«Gli aumenti fuori controllo dei prodotti energetici sono un nuovo devastante problema per il sistema delle micro, piccole e medie imprese. Un altro duro colpo, per molte imprese definitivo, al sistema produttivo nazionale». È quanto paventa il presidente di ConfimpreseItalia Guido D'Amico. I rincari delle materie prime e dei prodotti energetici si stanno abbattendo su consumatori e imprese. E c'è chi denuncia senza mezzi termini le speculazioni, come il ministro della Transizione ecologica Roberto Cingolani.

«Accanto a tutto questo il sistema del turismo avrà anche un altro problema da fronteggiare: l'assenza, quasi completa, del turismo dall'estero», prosegue D'Amico. «Per le imprese sono necessarie risorse a fondo perduto per sostenere i maggiori costi, specie dell'energia - prosegue il presidente di ConfimpreseItalia - Non è possibile, soprattutto nel comparto turistico, chiedere investimenti per ottenere in cambio qualche risorsa».

Chiesti «interventi nell'immediato da parte del Governo sulla bolla energetica, frutto di speculazioni e del conflitto bellico. Gli effetti sono già visibili, con l'impennata inflattiva che produrrà nel breve periodo forti penalizzazioni nei consumi. Lo sciopero di alcune sigle sindacali dell'autotrasporto che scatterà nella giornata di lunedì, pur condivisibile, avrà effetti sul mondo della micro e piccola impresa, che finirà nell'occhio del ciclone della mancate consegne, con le conseguenti mancate vendite. L'Italia rischia nei prossimi mesi un nuovo shock economico».
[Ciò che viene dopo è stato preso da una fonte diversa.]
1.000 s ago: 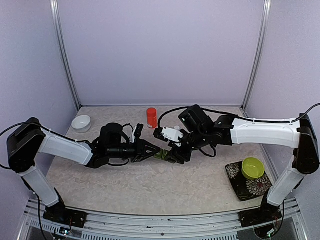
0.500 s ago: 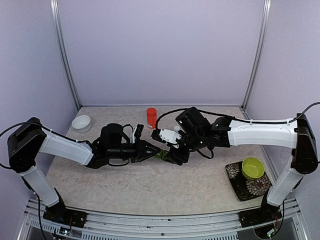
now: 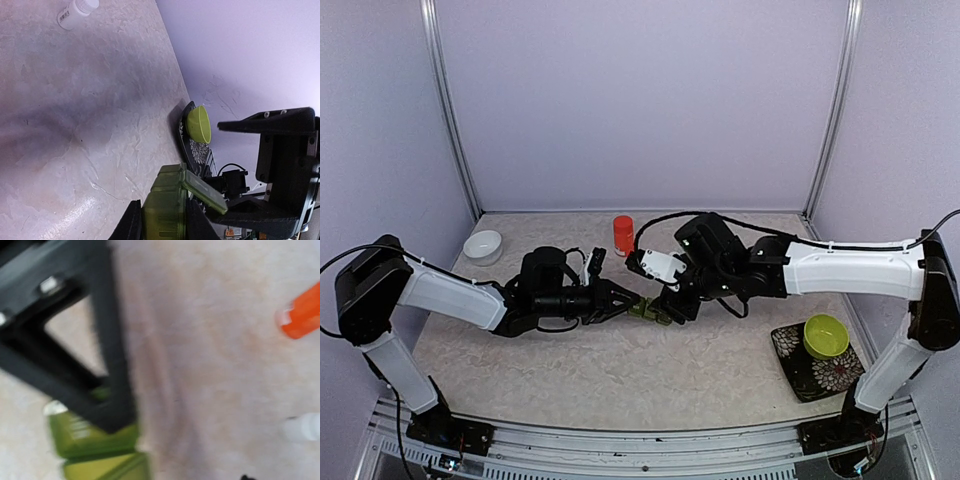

La proposta di D'Amico è per «un Recovery Fund energetico». Restano forti le preoccupazione per il rischio di proteste degli autotrasportatori, anche se la Commissione di garanzia ha chiesto la revoca della "sospensione nazionale dei servizi" proclamata da Trasportounito a partire da domani. «È necessario garantire la consegna dei prodotti alimentari per assicurare le forniture alla popolazione ed evitare speculazioni e scaffali vuoti in un momento di grandi tensioni per la filiera». È l'appello lanciato da Coldiretti Lazio, Filiera Italia, Unaproa, Assocarni, Unaprol Impresapesca Coldiretti e Aia «nel comprendere le grandi difficoltà dell'autotrasporto "con una colossale truffa a spese delle imprese e dei cittadini", secondo lo stesso ministro della Transizione Ecologica, Roberto Cingolani». Coldiretti parla «di valori completamente fuori controllo che colpiscono anche le attività produttive dall'agricoltura alla pesca fino all'industria alimentare».